Exercise requirements
Nothing but a number should be given: the count of lines in the listing that include "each".

═══ Information shown

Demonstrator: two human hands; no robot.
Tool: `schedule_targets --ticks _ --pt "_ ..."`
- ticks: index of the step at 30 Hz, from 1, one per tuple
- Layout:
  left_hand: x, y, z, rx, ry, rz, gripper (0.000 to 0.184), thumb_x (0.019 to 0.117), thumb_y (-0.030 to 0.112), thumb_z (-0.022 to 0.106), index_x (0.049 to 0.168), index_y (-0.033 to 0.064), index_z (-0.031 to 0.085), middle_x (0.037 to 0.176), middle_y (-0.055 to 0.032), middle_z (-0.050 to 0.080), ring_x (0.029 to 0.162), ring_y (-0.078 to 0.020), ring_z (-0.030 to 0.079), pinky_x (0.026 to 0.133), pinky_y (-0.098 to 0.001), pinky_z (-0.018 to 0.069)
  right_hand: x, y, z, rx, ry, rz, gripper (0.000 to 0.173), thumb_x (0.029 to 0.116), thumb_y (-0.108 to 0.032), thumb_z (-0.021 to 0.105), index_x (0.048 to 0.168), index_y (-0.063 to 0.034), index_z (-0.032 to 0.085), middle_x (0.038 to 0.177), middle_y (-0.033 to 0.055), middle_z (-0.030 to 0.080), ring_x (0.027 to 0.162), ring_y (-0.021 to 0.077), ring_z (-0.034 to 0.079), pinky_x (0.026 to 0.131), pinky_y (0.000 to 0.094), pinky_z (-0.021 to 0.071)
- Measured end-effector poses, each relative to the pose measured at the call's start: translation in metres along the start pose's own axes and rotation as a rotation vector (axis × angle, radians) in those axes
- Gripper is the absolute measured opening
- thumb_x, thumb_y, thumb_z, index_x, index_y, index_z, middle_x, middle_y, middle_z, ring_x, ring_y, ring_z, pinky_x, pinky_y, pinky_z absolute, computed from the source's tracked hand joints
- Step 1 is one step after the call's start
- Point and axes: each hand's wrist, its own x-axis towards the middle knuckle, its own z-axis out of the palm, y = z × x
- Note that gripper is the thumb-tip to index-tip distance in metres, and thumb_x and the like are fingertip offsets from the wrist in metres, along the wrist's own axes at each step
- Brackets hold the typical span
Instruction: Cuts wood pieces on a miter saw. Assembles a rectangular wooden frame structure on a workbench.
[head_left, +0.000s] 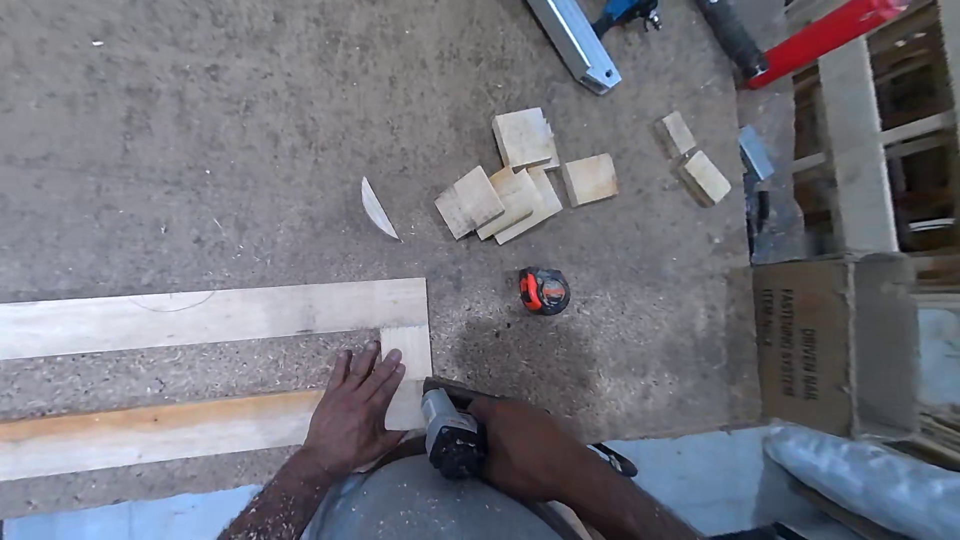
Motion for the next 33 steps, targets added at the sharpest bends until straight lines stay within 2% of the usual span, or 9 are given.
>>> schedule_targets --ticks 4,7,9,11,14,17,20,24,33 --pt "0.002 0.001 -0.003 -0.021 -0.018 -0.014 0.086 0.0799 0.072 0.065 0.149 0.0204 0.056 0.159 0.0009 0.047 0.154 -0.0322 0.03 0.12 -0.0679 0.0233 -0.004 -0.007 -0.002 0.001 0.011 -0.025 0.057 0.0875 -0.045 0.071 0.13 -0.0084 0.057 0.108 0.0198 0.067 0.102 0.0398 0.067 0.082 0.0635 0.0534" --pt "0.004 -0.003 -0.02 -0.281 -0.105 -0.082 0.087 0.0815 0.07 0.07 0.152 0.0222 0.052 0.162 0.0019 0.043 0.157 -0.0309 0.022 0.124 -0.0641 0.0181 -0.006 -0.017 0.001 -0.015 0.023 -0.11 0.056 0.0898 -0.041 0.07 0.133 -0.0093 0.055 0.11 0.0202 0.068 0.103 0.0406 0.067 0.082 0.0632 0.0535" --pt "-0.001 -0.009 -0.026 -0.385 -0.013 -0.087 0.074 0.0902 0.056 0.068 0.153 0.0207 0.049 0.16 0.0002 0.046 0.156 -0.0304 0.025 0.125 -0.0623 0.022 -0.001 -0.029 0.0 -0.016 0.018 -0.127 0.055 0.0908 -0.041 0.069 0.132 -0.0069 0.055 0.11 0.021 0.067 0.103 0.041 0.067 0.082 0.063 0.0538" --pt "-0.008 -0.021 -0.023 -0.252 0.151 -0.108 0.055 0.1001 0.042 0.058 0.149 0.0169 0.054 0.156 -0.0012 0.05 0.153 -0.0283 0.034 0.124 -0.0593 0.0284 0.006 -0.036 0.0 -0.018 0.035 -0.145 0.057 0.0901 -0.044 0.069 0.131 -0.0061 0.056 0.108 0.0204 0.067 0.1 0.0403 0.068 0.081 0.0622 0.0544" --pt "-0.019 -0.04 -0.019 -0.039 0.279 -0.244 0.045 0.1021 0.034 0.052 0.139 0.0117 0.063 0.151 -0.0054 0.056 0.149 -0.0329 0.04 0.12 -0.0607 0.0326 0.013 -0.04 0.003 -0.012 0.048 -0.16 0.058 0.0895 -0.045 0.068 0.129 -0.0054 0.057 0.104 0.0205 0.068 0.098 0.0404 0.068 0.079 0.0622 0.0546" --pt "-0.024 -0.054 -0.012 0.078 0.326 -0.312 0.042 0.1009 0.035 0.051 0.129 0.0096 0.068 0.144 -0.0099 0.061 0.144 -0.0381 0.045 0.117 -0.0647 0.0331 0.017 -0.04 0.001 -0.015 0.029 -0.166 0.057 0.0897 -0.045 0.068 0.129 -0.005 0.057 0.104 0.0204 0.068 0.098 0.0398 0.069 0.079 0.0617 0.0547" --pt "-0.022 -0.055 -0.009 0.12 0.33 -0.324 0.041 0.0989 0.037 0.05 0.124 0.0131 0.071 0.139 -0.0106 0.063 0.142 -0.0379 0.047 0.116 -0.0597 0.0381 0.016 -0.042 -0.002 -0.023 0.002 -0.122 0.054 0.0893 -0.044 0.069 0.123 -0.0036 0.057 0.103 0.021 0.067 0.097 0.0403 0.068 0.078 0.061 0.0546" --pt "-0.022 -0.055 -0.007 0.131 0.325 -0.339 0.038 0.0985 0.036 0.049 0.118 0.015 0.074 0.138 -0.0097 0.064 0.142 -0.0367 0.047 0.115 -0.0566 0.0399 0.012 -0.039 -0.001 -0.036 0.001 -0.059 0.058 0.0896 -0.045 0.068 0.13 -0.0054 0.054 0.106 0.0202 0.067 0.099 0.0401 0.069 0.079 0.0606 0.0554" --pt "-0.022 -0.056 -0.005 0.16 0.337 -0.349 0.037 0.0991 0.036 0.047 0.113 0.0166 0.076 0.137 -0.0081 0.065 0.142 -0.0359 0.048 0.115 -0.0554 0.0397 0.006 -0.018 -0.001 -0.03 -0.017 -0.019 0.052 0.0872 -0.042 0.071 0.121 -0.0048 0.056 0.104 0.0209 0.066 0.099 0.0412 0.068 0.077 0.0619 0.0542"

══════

Finished exercise
3